I can say for sure that the vaccines that are currently being used cannot affect human genetics in any way, although this is a fairly common myth. There is a category of people who believe in this. I think it is necessary to fight against such prejudice, conduct a constant awareness campaign, convince people to get vaccinated and revaccinated. This will help overcome the pandemic.
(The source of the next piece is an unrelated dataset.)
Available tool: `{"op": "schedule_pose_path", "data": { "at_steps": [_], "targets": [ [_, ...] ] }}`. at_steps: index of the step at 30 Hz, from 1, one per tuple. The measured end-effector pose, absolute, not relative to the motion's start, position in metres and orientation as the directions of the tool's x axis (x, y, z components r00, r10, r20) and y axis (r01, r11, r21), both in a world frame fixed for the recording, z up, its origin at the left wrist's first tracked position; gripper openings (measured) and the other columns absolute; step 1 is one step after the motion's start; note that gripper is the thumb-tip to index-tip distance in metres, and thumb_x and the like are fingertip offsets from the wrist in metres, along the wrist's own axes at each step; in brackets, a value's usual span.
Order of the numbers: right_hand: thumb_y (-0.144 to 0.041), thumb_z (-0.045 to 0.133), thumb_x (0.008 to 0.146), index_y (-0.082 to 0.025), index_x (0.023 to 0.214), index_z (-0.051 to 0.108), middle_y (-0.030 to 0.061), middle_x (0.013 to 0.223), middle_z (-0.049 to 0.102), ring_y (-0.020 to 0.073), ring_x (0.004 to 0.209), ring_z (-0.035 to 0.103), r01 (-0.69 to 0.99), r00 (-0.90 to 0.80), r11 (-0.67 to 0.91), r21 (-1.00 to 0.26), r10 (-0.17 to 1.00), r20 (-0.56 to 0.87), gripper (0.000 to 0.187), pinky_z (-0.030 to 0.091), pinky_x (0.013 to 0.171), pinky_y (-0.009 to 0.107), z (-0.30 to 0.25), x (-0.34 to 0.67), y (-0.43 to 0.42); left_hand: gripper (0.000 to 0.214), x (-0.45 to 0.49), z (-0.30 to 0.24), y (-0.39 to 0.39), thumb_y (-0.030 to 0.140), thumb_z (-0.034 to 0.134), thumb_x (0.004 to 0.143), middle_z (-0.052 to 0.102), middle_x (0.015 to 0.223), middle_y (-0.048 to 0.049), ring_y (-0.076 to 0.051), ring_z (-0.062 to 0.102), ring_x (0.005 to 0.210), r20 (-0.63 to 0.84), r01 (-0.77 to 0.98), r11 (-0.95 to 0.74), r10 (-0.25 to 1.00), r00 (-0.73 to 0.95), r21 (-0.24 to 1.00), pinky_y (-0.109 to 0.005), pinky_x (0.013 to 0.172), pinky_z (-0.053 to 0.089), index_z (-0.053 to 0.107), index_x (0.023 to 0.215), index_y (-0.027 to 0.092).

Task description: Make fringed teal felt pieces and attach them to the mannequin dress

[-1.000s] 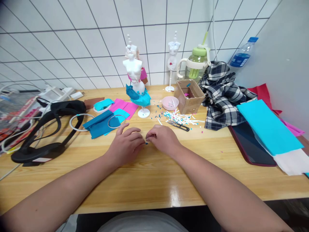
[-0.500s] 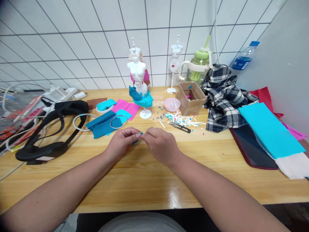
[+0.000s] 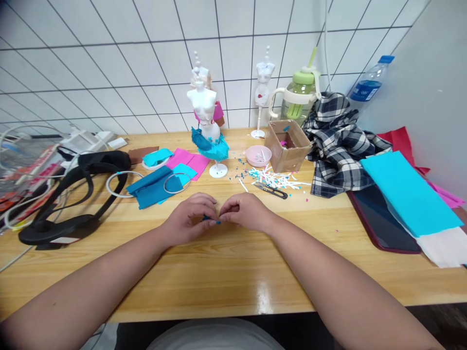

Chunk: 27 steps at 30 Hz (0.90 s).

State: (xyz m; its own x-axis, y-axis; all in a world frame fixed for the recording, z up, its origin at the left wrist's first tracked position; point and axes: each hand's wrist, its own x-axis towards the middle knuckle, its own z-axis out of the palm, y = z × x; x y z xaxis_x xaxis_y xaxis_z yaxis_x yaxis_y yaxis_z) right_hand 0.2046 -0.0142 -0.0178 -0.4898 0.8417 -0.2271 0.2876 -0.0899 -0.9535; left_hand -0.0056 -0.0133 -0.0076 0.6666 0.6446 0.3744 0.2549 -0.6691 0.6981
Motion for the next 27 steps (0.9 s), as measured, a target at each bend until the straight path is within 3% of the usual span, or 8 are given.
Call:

I am a supporter of strict measures regarding vaccination and compliance with anti-epidemic measures. Of course, the pandemic leads to a violation of the rights and freedoms of people who are offered vaccination, makes them uncomfortable (QR-codes, fines). Here they recall the rights and freedoms, forgetting that in a pandemic, the rights and freedoms of one person are too closely linked to the rights and freedoms of another. By refusing the vaccine, not observing anti-epidemic measures, and getting sick, you can infect another person – then what about their rights and freedoms?
The interview was conducted with the support of the Ministry of Science and Higher Education of the Russian Federation and the Russian Academy of Sciences.